* _TASK BRIEF_
Retype the line containing "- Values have" and each later line through the end of the listing, exactly as written, with no other lines.

* _INFORMATION SUPPLIED_
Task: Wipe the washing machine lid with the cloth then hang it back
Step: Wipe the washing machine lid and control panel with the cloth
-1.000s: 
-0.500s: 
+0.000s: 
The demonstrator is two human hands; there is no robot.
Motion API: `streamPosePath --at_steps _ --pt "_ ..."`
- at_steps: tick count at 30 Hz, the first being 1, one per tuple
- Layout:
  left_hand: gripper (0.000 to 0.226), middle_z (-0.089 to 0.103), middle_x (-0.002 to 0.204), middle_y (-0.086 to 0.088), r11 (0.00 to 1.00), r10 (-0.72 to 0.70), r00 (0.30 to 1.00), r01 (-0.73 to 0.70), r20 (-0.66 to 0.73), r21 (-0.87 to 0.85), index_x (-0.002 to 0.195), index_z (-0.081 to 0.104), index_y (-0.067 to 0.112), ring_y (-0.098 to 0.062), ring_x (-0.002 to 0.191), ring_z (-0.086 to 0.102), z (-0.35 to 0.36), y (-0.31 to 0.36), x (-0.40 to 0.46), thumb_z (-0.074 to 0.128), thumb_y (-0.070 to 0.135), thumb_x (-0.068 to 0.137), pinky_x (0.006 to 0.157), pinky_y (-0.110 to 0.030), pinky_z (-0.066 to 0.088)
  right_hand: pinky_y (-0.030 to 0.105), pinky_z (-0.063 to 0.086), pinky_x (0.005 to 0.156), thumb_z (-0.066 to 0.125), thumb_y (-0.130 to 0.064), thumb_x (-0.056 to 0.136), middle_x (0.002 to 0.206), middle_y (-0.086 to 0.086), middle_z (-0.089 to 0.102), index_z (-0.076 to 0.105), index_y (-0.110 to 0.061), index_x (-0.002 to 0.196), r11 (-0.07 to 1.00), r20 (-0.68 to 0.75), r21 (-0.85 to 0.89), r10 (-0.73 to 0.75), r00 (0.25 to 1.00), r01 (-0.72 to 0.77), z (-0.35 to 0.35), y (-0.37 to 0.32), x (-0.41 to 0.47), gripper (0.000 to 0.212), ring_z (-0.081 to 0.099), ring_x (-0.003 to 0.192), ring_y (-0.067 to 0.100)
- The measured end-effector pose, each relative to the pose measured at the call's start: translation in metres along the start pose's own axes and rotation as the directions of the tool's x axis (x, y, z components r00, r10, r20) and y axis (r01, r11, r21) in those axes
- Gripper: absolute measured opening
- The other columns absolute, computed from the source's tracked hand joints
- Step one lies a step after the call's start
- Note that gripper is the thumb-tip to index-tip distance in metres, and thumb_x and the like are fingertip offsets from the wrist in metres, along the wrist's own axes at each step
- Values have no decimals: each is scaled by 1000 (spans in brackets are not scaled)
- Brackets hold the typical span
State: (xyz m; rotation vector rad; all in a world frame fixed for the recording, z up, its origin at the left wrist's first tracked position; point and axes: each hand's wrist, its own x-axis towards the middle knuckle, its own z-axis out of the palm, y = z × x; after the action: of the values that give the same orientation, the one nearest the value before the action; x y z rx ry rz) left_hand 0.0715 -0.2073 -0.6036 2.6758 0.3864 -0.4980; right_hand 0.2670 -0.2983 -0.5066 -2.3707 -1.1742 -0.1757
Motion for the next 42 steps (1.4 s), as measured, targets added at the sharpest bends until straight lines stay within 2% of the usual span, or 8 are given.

* _ANSWER TO THIS TASK_
- Values have no decimals: each is scaled by 1000 (spans in brackets are not scaled)
- Brackets hold the typical span
State: (xyz m; rotation vector rad; all in a world frame fixed for the recording, z up, its origin at the left wrist's first tracked position; point and axes: each hand's wrist, its own x-axis towards the middle knuckle, its own z-axis out of the palm, y = z × x; after the action: of the values that give the same orientation, the one nearest the value before the action; x y z rx ry rz) left_hand 0.0715 -0.2073 -0.6036 2.6758 0.3864 -0.4980; right_hand 0.2670 -0.2983 -0.5066 -2.3707 -1.1742 -0.1757
Motion for the next 42 steps (1.4 s), as measured, targets added at the sharpest bends until straight lines stay within 2% of the usual span, or 8 are given.

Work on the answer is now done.